Société de l’information : l’ONU ne livre pas la marchandise
Selon le récent rapport Global Information Society Watch 2007, cinq institutions internationales qui devraient contribuer à l’avancement de la société de l’information dans le monde ne jouent pas pleinement leur rôle. Coproduit par The Association for Progressive Communications et The Third World Institute, ce rapport met en doute leur volonté de permettre à la société civile et à toutes les parties prenantes de participer pleinement aux décisions qui pourraient faire en sorte que la technologie de l’information soit utilisée au profit de millions de personnes dans le monde en développement.
Les auteurs du rapport sont conscients que l’accès aux
technologies de l’information et de la communication (TIC) ne réduit pas à lui seul la pauvreté, mais soulignent que « le manque d’accès aux TIC risque fort d’aggraver l’exclusion sociale et de créer de nouvelles formes d’exclusion ».
Les cinq organisations internationales sont pointées du doigt dans la section Institutional Overviews du rapport. Les auteurs prennent soin de mentionner qu’il manque dans leur rapport une sixième organisation jouant un rôle majeur, ne serait-ce que par les nombreuses négociations qui s’y déroulent et qui influencent le développement des TIC : l’Organisation mondiale du commerce. Ils promettent que cette omission sera corrigée dès 2008, le Global Information Society Watch se voulant annuel.
L’Internet Corporation for Assigned Names and Numbers (ICANN), l’Union internationale des télécommunications (UIT), le Programme des Nations unies pour le développement (PNUD), l’Organisation des Nations unies pour l’éducation, la science et la culture (UNESCO) et l’Organisation mondiale de la propriété intellectuelle (OMPI) couvrent dans leurs missions et mandats à la fois les infrastructures technologiques, la production et la propriété des contenus et l’intégration des TIC dans les politiques de développement (rapport, page 27).

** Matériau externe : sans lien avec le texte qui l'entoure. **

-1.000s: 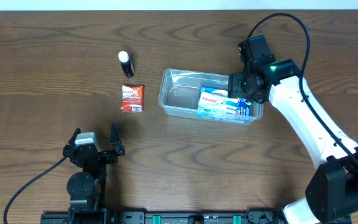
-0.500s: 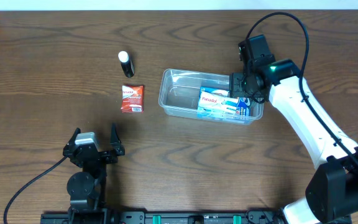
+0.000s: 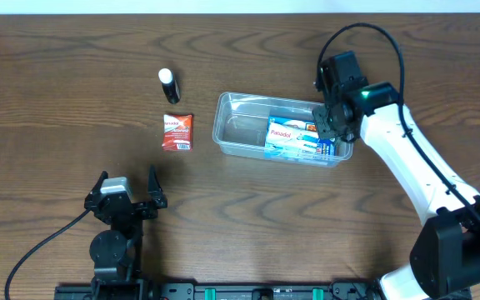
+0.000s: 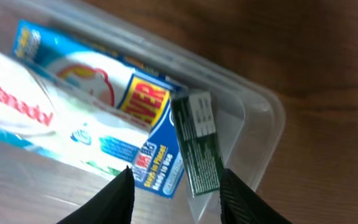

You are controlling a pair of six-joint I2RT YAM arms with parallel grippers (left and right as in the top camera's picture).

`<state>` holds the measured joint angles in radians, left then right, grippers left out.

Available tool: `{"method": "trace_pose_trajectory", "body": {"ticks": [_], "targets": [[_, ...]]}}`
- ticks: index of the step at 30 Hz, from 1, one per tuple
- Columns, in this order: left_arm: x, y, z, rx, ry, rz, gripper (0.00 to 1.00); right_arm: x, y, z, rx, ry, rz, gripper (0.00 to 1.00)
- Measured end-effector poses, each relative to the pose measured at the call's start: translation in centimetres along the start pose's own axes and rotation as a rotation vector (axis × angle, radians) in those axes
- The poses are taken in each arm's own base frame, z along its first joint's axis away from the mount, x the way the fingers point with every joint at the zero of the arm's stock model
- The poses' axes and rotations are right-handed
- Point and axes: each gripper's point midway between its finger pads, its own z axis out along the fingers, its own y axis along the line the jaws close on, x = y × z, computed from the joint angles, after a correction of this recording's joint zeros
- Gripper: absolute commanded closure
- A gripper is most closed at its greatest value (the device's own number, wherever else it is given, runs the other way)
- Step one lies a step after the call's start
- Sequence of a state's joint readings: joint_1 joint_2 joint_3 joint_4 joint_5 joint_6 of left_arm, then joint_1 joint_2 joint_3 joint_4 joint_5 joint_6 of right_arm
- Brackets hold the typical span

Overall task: Pack container
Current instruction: 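Carry the Zam-Buk tin over the container and lower it inside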

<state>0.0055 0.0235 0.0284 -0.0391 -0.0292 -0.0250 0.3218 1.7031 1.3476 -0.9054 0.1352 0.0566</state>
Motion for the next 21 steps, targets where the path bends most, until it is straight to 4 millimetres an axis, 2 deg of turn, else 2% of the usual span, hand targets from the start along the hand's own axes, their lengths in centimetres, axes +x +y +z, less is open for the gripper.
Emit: {"method": "trace_pose_trajectory", "body": {"ticks": [4, 12, 21], "targets": [[0.0, 0.0, 0.0, 0.000, 0.000, 0.000, 0.02, 0.4, -0.3, 0.5, 0.003, 0.007, -0.041, 0.53], [0.0, 0.0, 0.0, 0.000, 0.000, 0.000, 0.02, -0.7, -1.3, 0.7, 0.005, -0.034, -0.069, 0.48], [0.0, 0.0, 0.0, 0.000, 0.000, 0.000, 0.02, -1.4, -1.0, 1.0, -0.026, -0.072, -0.111, 0.50]]}}
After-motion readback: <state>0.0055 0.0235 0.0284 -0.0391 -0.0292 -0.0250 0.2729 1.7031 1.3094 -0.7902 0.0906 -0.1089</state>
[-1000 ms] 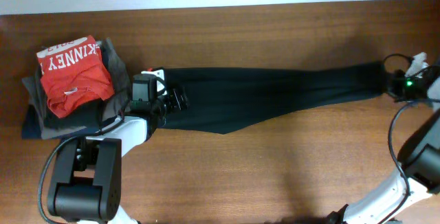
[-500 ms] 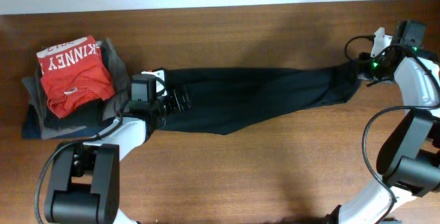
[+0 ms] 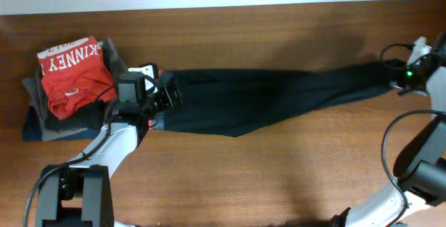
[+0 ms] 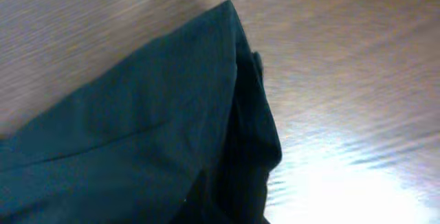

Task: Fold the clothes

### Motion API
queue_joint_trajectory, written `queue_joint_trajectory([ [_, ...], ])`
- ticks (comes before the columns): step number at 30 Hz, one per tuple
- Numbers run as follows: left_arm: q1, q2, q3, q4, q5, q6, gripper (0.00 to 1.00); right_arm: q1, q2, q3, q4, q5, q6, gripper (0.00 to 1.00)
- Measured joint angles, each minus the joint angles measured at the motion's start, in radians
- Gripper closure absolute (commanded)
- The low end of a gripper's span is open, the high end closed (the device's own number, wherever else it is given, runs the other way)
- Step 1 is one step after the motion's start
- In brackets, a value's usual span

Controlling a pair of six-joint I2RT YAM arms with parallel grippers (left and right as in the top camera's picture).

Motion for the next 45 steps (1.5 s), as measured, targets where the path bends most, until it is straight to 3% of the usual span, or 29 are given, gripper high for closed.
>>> queue_joint_trajectory([
  [6, 0.002, 0.0, 0.0, -0.045, 0.0, 0.0, 0.01, -0.035, 0.0, 0.001, 0.002, -0.028, -0.001, 0.94],
  [11, 0.002, 0.0, 0.0, -0.076, 0.0, -0.001, 0.01, 0.037, -0.001, 0.031, -0.057, -0.061, -0.023, 0.94],
  [20, 0.002, 0.0, -0.002, -0.127, -0.027, 0.0, 0.01, 0.421, -0.013, 0.061, -0.201, -0.086, -0.1, 0.94],
  [27, 0.002, 0.0, -0.002, -0.142, -0.048, -0.001, 0.01, 0.685, -0.013, 0.043, -0.208, -0.089, -0.106, 0.93],
  [39, 0.002, 0.0, -0.002, -0.154, -0.052, -0.001, 0.01, 0.949, 0.023, 0.031, -0.167, -0.089, -0.092, 0.92],
  [40, 0.002, 0.0, -0.002, -0.156, -0.052, -0.001, 0.01, 0.961, 0.025, 0.031, -0.168, -0.089, -0.092, 0.87],
  [41, 0.002, 0.0, -0.002, -0.157, -0.052, -0.001, 0.01, 0.967, 0.026, 0.031, -0.168, -0.089, -0.093, 0.73],
  [42, 0.002, 0.0, -0.002, -0.158, -0.052, -0.001, 0.01, 0.972, 0.026, 0.031, -0.171, -0.089, -0.092, 0.66],
  [45, 0.002, 0.0, -0.002, -0.16, -0.052, -0.001, 0.01, 0.978, 0.027, 0.031, -0.193, -0.09, -0.087, 0.59],
])
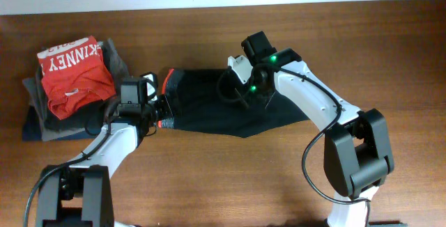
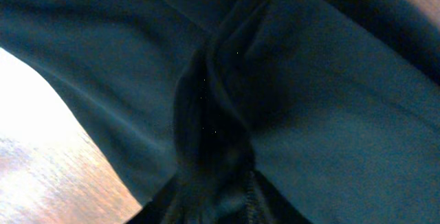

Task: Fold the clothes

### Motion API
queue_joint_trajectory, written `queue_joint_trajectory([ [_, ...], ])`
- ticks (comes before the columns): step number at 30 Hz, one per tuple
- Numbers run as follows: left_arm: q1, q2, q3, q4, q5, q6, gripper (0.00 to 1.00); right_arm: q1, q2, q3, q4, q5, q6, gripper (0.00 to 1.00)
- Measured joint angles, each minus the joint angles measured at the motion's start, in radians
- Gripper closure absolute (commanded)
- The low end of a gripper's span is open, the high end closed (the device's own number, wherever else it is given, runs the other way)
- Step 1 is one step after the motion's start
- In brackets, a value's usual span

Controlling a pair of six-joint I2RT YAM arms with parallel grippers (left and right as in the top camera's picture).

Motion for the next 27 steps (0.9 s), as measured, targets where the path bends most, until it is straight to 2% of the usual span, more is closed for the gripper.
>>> queue_joint_trajectory([
  [1, 0.0, 0.0, 0.0, -0.001, 0.0, 0.0, 0.01, 0.0, 0.0, 0.0, -0.012, 0.0, 0.0, 0.53],
  [3, 0.0, 0.0, 0.0, -0.001, 0.0, 0.0, 0.01, 0.0, 0.0, 0.0, -0.042, 0.0, 0.005, 0.52],
  [19, 0.003, 0.003, -0.002, 0.047, -0.029, 0.0, 0.01, -0.087, 0.0, 0.0, -0.066, 0.122, 0.072, 0.51],
  [25, 0.003, 0.093, 0.0, 0.076, 0.029, 0.0, 0.01, -0.087, 0.0, 0.0, -0.077, 0.122, 0.072, 0.51],
  [26, 0.003, 0.096, 0.0, 0.076, 0.038, 0.001, 0.02, -0.087, 0.0, 0.0, -0.077, 0.123, 0.072, 0.51],
  [27, 0.003, 0.096, 0.0, 0.072, 0.049, 0.002, 0.07, -0.087, 0.0, 0.0, -0.081, 0.123, 0.072, 0.51],
])
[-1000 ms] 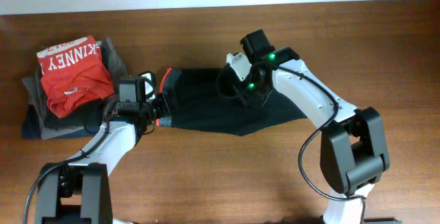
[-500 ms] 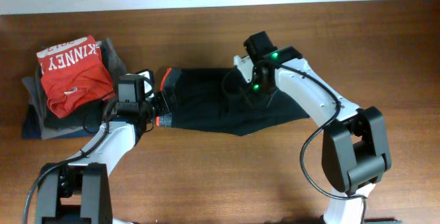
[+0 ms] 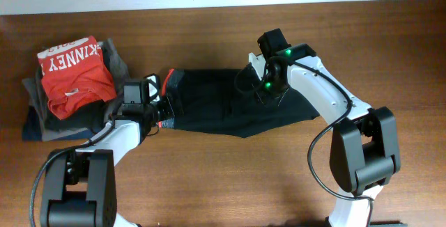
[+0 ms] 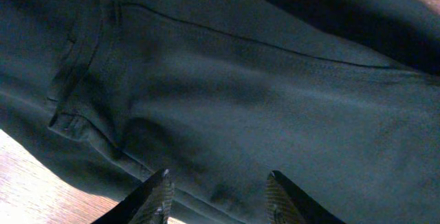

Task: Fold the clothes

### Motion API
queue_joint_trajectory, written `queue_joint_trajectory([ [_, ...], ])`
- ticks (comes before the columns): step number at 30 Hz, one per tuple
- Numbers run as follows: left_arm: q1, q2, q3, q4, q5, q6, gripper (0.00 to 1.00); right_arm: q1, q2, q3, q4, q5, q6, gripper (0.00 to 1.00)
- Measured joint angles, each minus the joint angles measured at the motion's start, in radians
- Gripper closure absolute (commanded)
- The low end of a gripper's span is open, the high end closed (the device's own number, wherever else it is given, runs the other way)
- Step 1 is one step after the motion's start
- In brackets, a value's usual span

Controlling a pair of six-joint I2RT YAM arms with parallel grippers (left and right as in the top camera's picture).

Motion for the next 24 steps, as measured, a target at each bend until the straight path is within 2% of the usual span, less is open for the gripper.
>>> queue_joint_trajectory([
  [4, 0.006, 0.0, 0.01, -0.05, 0.037, -0.039, 0.26, 0.0, 0.0, 0.0, -0.004, 0.0, 0.0, 0.51],
  [12, 0.006, 0.011, 0.005, -0.043, 0.161, -0.077, 0.28, 0.0, 0.0, 0.0, -0.011, 0.0, -0.001, 0.51],
  [14, 0.006, 0.011, 0.004, -0.047, 0.171, -0.08, 0.25, 0.0, 0.0, 0.0, -0.012, 0.0, -0.004, 0.51],
  [16, 0.006, 0.011, 0.004, -0.05, 0.177, -0.082, 0.04, 0.002, 0.0, 0.0, -0.019, -0.021, -0.037, 0.51],
  [17, 0.006, 0.011, 0.004, -0.05, 0.18, -0.079, 0.01, 0.005, 0.0, 0.0, -0.022, -0.032, -0.053, 0.51],
  [24, 0.069, 0.005, 0.009, -0.051, 0.226, -0.088, 0.01, 0.081, 0.0, 0.0, 0.053, -0.146, -0.13, 0.57],
])
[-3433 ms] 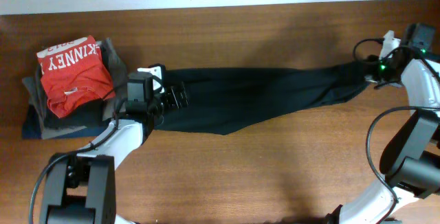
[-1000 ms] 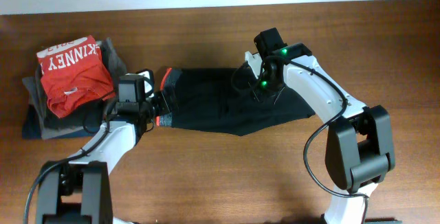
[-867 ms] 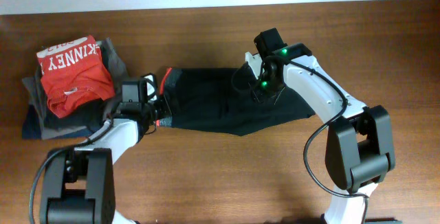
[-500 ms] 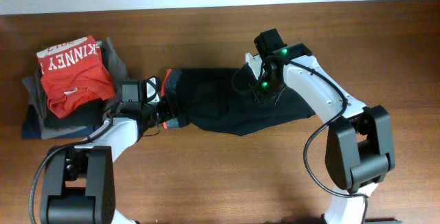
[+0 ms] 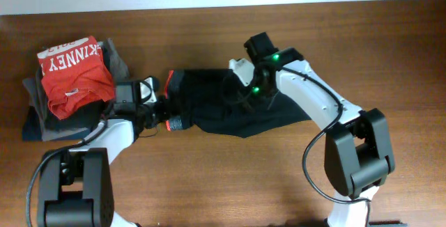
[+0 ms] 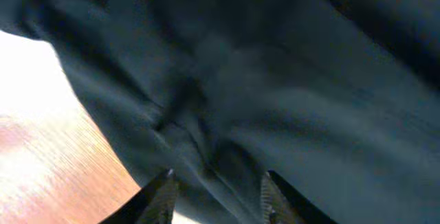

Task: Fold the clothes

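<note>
Black trousers [image 5: 237,105] lie folded in half lengthwise on the wooden table [image 5: 230,178], with red trim showing at their left end. My right gripper [image 5: 252,96] hovers low over their middle. In the right wrist view it [image 6: 216,186] stands open, its fingertips [image 6: 163,186] apart over wrinkled black cloth [image 6: 275,80] and gripping nothing. My left gripper [image 5: 159,108] sits at the left, waist end of the trousers. Whether it holds the cloth is hidden from above.
A stack of folded clothes [image 5: 42,112] with a red printed shirt [image 5: 73,74] on top sits at the table's left, just behind the left arm. A white wall runs along the table's far edge [image 5: 223,4].
My right gripper, still open, has shifted a little left over the folded trousers. The left arm has drawn slightly left, and the trousers' waist end looks a bit more rolled.
First the trousers lay stretched across the table, my right gripper holding the leg ends at the far right and my left at the waist. Then the legs lay folded over the waist half, cloth bunched at the right gripper. Later that gripper was open above the fold, as now.
</note>
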### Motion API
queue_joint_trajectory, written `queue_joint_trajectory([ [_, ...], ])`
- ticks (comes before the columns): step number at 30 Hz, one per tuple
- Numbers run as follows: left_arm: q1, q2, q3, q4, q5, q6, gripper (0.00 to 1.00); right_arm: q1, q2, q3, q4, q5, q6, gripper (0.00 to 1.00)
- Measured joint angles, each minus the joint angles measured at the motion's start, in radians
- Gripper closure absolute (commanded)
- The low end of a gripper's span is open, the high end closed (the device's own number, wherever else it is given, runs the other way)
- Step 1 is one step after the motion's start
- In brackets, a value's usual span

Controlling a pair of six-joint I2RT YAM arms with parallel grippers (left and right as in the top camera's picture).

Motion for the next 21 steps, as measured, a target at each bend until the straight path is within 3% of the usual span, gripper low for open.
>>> queue_joint_trajectory([
  [8, 0.051, -0.003, 0.01, -0.071, 0.043, -0.01, 0.01, 0.047, 0.0, 0.0, 0.035, -0.029, -0.006, 0.58],
  [14, 0.066, -0.017, 0.026, -0.33, 0.193, -0.164, 0.01, 0.047, 0.0, 0.0, 0.021, -0.029, -0.006, 0.58],
  [21, 0.074, -0.016, 0.014, -0.375, 0.25, -0.243, 0.01, 0.047, 0.0, 0.0, 0.014, -0.029, -0.006, 0.58],
])
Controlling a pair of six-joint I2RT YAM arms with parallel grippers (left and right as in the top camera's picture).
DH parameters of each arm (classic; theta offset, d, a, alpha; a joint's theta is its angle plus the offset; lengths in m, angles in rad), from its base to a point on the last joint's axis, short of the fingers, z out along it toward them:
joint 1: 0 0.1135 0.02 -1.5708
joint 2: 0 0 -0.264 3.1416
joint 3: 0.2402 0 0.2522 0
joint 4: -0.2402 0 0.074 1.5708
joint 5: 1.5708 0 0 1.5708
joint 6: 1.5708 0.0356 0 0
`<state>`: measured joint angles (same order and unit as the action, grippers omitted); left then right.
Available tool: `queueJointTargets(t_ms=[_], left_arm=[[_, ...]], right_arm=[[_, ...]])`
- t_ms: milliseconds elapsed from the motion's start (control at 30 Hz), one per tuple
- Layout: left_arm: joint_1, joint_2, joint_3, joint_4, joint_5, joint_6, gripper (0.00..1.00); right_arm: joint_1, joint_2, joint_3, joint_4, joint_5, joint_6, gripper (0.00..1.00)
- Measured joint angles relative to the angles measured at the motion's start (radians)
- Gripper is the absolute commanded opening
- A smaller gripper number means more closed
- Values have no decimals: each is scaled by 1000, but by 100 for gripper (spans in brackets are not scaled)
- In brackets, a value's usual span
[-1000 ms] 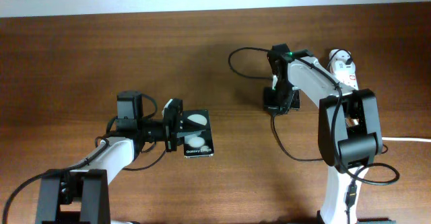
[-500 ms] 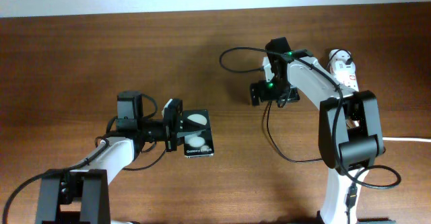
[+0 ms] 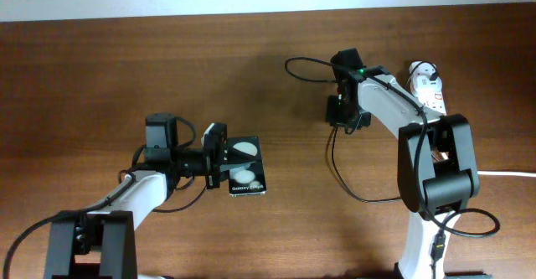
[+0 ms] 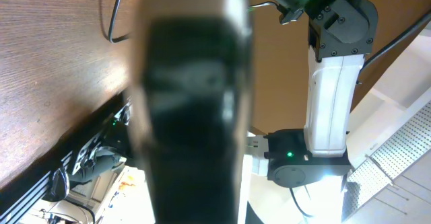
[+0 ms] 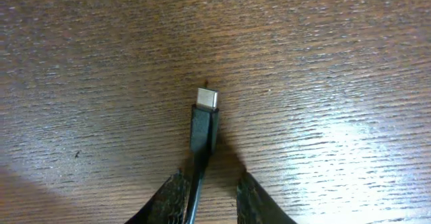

C’est dire l’importance de leur rôle.
Déjà en 2005, les médias soulignaient le maigre bilan du Sommet mondial sur la société de l’information qui s’est tenu en deux temps, en 2003 à Genève et en 2005 à Tunis.
Le sommet avait tout de même accouché d’un mécanisme de mise en oeuvre au plan international de la société de l’information en fonction de grandes orientations :
- С1. Le rôle des instances publiques chargées de la gouvernance et de toutes les parties prenantes dans la promotion des TIC pour le développement [en anglais]
- С2. L’infrastructure de l’information et de la communication [en anglais]
- C3. L’accès à l’information et au savoir [en anglais]
- C4. Le renforcement des capacités [en anglais]
- C5. Établir la confiance et la sécurité dans l’utilisation des TIC [en anglais]
- C6. Créer un environnement propice [en anglais]
- C7. Les applications TIC : administration électronique [en anglais) ; commerce électronique [en anglais] ; téléenseignement [en anglais] ; télésanté [en anglais] ; cybertravail [en anglais] ; cyberécologie [en anglais] ; cyberagriculture [en anglais] ; cyberscience [en anglais] ;
- C8. Diversité et identité culturelles, diversité linguistique et contenus locaux [en anglais]
- C9. Média [en anglais]
- C10. Dimensions éthiques de la société de l’information [en anglais]
- C11. Coopération internationale et régionale [en anglais]
Une fois tombée l’effervescence autour du sommet, les belles promesses ont été suivies de peu d’engagements et de moyens de mises en oeuvre des orientations, ont constaté les auteurs du rapport.
Selon eux, l’organisation qui semble avoir le plus pris à coeur les orientations qui la concernent est l’UNESCO. Son engagement ferme à faire progresser la société du savoir et surtout l’intégration des orientations du sommet dans sa stratégie à court terme (2007-2013), pourraient produire des résultats positifs pour les pays en voie de développement. On en attend toujours autant du côté de l’UIT et du PNUD.
Quand à l’ICANN et à l’OMPI, leur présence au sommet s’est bornée à veiller au grain afin que les puissants intérêts qu’elles défendent (notamment ceux des grandes corporations qui poussent pour le développement de l’Internet commercial et qui tiennent mordicus à renforcer la propriété intellectuelle) ne soient pas menacés.
En somme, la société civile a été pieusement écoutée à Genève et à Tunis, mais ceux qui dictent les règles n’ont vraiment pas l’intention de se laisser embarrasser par leur présence. Une autre preuve que l’entreprise privée tient le haut du pavé à l’ONU.